WORK REQUIRED. From the material beneath, pull every line with the word "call".
★ ★ ★ ★
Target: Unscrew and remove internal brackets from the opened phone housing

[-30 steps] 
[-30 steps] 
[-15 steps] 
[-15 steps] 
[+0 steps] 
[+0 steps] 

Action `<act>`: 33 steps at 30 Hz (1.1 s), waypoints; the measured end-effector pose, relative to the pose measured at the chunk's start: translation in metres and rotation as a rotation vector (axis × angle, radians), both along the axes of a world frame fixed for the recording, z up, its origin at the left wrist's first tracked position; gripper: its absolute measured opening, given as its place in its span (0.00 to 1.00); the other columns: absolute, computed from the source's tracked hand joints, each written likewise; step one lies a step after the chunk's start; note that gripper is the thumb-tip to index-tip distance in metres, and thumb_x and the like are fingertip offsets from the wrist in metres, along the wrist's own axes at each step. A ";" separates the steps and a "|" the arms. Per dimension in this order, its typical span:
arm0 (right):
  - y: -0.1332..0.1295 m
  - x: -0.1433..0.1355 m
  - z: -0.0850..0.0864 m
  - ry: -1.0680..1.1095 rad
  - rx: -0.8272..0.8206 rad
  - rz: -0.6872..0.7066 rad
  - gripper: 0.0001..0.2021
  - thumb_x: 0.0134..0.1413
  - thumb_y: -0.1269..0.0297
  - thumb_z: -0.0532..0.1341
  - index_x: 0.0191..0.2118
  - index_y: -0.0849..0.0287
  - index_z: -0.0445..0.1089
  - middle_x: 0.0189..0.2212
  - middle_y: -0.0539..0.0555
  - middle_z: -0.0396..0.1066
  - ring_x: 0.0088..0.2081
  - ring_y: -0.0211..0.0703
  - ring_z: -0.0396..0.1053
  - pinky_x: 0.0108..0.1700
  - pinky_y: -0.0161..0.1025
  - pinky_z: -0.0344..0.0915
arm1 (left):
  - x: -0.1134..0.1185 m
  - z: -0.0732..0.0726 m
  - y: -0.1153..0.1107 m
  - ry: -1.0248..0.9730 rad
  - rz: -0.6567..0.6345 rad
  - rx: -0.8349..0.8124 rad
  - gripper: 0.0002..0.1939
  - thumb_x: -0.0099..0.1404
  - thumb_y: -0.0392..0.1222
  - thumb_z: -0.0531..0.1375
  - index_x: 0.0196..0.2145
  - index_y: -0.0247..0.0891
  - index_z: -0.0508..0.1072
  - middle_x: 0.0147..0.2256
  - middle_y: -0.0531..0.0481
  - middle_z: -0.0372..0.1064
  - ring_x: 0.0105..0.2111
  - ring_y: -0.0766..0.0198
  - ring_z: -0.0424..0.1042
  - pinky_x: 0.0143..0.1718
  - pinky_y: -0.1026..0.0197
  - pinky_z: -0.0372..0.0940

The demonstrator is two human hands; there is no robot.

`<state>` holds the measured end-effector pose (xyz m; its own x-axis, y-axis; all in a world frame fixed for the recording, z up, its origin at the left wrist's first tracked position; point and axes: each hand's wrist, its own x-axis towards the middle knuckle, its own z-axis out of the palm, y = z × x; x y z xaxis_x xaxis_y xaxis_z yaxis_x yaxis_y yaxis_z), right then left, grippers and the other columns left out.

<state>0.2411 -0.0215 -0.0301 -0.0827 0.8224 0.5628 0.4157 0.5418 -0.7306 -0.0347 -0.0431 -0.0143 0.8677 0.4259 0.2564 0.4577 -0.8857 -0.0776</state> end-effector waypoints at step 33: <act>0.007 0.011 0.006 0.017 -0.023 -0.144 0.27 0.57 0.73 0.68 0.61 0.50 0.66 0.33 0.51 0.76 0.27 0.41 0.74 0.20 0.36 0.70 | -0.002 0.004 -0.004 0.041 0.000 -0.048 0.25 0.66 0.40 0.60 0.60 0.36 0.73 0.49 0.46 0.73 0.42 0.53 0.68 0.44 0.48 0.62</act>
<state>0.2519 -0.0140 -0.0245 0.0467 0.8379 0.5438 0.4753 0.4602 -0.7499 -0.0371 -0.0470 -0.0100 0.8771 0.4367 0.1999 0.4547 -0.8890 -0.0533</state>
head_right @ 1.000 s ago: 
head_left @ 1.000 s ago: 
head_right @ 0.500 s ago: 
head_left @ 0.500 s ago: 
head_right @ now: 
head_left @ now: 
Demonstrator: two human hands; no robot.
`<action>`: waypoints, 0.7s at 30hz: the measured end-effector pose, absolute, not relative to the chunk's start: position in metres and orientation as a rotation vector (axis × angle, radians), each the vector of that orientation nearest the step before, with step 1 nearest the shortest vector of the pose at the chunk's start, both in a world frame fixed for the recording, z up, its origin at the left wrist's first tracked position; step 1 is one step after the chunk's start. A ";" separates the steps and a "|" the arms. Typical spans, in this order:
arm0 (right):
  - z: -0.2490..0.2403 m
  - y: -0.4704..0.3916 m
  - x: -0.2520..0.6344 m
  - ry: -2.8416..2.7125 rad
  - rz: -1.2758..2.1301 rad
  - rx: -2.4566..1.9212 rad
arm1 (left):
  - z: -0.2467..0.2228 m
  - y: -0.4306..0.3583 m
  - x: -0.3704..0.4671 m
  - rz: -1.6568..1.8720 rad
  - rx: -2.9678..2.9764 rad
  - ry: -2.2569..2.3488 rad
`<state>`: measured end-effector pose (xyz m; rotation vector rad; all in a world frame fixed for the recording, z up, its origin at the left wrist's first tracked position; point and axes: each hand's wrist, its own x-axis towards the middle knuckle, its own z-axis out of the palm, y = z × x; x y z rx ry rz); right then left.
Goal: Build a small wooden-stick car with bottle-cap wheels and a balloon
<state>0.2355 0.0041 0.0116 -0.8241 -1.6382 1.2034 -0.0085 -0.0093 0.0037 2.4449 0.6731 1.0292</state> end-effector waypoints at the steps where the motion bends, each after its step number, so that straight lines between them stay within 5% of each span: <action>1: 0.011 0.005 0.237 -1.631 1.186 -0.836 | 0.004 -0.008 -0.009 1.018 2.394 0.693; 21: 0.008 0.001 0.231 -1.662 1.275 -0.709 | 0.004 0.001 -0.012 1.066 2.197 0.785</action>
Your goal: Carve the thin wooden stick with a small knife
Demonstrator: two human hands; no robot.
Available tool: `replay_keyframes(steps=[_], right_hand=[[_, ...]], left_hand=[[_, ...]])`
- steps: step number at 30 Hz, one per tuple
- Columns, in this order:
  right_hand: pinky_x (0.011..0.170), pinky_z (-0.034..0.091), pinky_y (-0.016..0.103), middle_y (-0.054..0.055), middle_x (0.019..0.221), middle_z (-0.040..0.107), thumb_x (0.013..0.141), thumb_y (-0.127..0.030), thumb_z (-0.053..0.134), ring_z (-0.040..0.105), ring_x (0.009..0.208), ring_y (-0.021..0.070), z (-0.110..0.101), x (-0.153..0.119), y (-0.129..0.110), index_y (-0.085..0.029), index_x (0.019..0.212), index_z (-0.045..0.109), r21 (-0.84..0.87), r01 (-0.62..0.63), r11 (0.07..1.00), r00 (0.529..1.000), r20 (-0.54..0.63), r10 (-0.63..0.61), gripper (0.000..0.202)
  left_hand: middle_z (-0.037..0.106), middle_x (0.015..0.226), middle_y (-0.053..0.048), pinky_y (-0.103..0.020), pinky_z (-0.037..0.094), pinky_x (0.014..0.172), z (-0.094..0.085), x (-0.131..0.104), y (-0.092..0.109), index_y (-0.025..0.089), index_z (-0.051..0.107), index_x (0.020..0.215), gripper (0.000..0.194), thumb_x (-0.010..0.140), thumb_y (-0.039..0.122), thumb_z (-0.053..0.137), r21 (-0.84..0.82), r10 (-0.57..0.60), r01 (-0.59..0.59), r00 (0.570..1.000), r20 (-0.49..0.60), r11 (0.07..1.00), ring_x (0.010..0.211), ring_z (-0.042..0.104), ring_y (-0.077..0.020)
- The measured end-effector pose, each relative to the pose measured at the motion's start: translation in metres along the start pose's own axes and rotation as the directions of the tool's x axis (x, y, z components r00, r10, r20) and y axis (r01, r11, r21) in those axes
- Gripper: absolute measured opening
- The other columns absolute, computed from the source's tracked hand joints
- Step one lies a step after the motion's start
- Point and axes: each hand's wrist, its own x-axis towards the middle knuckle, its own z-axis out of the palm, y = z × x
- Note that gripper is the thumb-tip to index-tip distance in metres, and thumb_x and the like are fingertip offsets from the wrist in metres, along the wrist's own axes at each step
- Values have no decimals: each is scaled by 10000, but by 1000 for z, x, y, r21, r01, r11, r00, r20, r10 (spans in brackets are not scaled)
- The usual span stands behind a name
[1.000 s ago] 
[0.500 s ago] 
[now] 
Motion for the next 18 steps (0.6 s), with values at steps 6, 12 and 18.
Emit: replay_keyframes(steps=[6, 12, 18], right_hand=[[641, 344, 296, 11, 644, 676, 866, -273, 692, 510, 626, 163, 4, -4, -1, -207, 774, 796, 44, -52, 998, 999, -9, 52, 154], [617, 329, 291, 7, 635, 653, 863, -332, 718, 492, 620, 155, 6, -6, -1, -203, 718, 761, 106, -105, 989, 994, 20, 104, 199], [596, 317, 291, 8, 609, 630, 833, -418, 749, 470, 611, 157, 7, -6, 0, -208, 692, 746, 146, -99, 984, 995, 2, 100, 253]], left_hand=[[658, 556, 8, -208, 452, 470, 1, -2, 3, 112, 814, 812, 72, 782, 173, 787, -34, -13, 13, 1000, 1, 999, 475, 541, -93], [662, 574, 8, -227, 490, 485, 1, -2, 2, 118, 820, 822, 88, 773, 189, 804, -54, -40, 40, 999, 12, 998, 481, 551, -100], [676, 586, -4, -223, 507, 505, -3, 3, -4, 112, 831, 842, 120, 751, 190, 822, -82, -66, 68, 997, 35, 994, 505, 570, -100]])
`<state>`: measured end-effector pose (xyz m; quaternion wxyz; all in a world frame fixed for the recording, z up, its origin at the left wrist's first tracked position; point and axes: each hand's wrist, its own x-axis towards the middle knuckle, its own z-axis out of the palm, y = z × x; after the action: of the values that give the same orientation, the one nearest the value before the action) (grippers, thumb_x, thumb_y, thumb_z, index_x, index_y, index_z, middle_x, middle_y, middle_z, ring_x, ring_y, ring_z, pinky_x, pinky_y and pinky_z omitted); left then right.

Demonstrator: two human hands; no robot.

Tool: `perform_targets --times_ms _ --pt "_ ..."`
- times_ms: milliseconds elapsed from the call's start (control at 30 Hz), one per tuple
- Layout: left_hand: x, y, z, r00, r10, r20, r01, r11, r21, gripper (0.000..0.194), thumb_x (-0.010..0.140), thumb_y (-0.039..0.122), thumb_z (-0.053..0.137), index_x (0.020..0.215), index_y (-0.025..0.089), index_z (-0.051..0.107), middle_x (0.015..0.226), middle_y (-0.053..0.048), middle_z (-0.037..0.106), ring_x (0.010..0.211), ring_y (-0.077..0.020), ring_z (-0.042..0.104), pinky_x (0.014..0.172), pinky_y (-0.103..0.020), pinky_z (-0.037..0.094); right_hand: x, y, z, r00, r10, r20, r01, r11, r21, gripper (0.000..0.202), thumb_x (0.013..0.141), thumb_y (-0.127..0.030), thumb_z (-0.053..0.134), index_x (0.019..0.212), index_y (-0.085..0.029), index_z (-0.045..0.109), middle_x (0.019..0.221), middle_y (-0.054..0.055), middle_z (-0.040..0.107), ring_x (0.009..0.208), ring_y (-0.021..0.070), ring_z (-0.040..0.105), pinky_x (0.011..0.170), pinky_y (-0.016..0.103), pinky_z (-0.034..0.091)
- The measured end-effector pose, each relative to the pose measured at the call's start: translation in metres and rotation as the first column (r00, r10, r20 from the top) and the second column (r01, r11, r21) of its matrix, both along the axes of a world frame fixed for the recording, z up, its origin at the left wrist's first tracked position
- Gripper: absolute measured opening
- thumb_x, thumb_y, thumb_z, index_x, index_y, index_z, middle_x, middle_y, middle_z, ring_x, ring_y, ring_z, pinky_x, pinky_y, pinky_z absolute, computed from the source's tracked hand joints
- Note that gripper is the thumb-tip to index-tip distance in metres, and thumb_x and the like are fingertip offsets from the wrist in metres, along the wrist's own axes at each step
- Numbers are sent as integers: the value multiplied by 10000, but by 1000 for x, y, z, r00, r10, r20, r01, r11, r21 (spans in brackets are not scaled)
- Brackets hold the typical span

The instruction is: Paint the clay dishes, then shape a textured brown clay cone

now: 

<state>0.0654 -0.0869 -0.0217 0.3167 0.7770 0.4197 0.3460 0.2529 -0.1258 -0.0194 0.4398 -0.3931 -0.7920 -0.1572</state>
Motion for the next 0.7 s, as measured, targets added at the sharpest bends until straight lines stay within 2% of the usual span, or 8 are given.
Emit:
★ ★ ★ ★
TASK ANSWER.
- times_ms: milliseconds elapsed from the call's start (control at 30 Hz), one per tuple
- The measured end-effector pose, each relative to the pose measured at the call's start: translation in metres and rotation as the first column (r00, r10, r20 from the top) and the second column (r01, r11, r21) of its matrix, both along the axes of a world frame fixed for the recording, z up, its origin at the left wrist's first tracked position

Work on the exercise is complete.